Why the chunking? Because you can’t just embed a 100-page PDF as one blob. Retrieval will be impossibly slow and messy. You need smaller, focused chunks. The size and overlap are art as much as science; too small, you lose context; too large, you retrieve irrelevant paragraphs. This is your first major pitfall. Tune this carefully.

The Retrieval Phase: Finding the Right Needle in the Haystack

Now, when a user asks a question (a “query”), we don’t just blindly dump the whole database into the prompt. That would be expensive and, frankly, stupid. We perform a similarity search.

We take the user’s query, convert it into an embedding using the same model we used for indexing, and then ask our vector database: “Which chunks in your collection have vectors most similar to this query vector?”

# ... continuing from the previous setup
query = "What's the company's policy on remote work?"

# This performs the similarity search for us
relevant_docs = vectorstore.similarity_search(
    query,
    k=3  # Retrieve the top 3 most relevant chunks
)

# 'relevant_docs' is now a list of documents that we can pass to the LLM

But here’s the rub: naive similarity search (what we just did) is often dumb as a bag of hammers. It only looks at semantic similarity, not actual keyword matching. If your query uses the word “WFH” but your policy doc says “working from home,” you might miss it. This is why hybrid search (combining vector and keyword-based retrieval) is becoming the gold standard for anything serious. Also, always set k based on your context window; retrieving 10 chunks is useless if you can only fit 2 in the prompt.

The Generation Phase: The LLM’s Crowning Moment of Synthesis

This is the payoff. We take the user’s original query and the retrieved relevant documents and stitch them together into a well-structured prompt for the LLM. The model’s instruction is essentially: “Here’s the user’s question, and here are some excerpts from our internal documentation. Based only on this provided context, write a coherent answer. If the answer isn’t in there, say so.”

from langchain_core.prompts import ChatPromptTemplate
from langchain_openai import ChatOpenAI

# Define a prompt template that forces the LLM to cite the context
template = """
You are a helpful assistant.

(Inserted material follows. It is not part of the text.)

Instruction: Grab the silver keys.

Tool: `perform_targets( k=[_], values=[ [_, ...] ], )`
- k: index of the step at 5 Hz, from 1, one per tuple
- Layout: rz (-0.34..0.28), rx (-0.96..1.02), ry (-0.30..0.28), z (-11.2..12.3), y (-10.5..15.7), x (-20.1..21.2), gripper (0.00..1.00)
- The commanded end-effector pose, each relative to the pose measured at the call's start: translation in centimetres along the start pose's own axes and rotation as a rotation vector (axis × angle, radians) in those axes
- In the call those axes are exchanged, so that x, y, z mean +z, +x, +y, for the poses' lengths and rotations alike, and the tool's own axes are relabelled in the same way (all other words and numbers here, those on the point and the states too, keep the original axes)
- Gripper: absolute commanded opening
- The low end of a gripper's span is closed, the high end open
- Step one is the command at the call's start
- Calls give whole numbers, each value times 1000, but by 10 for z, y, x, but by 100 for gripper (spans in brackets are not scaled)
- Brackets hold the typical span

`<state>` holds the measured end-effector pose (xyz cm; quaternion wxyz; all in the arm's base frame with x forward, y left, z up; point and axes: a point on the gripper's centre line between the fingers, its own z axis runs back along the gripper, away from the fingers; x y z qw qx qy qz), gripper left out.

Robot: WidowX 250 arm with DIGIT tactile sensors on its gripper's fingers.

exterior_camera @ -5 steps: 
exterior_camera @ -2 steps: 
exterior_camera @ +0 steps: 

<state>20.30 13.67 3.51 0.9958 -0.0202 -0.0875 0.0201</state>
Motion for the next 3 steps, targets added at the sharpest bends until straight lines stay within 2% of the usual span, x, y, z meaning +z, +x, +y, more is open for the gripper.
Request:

Answer the user's question using *only* the context provided below. Do not use any prior knowledge.

If you cannot find the answer in the context, simply state "I cannot find an answer in the provided documentation."

Context:
{context}

Question:
{question}

Answer:
"""
prompt = ChatPromptTemplate.from_template(template)

# Set up the LLM
llm = ChatOpenAI(model="gpt-4-turbo")

# Chain it all together: prompt | LLM
rag_chain = prompt | llm

# Invoke the chain with our retrieved documents and the user query
# We have to format the list of docs into a single text block for the context
context_text = "\n\n".join([doc.page_content for doc in relevant_docs])
response = rag_chain.invoke({
    "context": context_text,
    "question": query
})

print(response.content)

The beauty of this final step is that it makes the LLM honest. You’ve cut off its ability to make things up (mostly) by tethering it to the context you provided. The most common failure mode here is the model getting “creative” and ignoring the context if the prompt isn’t stern enough. Be direct in your instructions. The other failure mode is overstuffing the context with irrelevant chunks, which just confuses the model. Good retrieval is the absolute foundation of good generation. Without it, you’re just building a very expensive, very well-read stochastic parrot.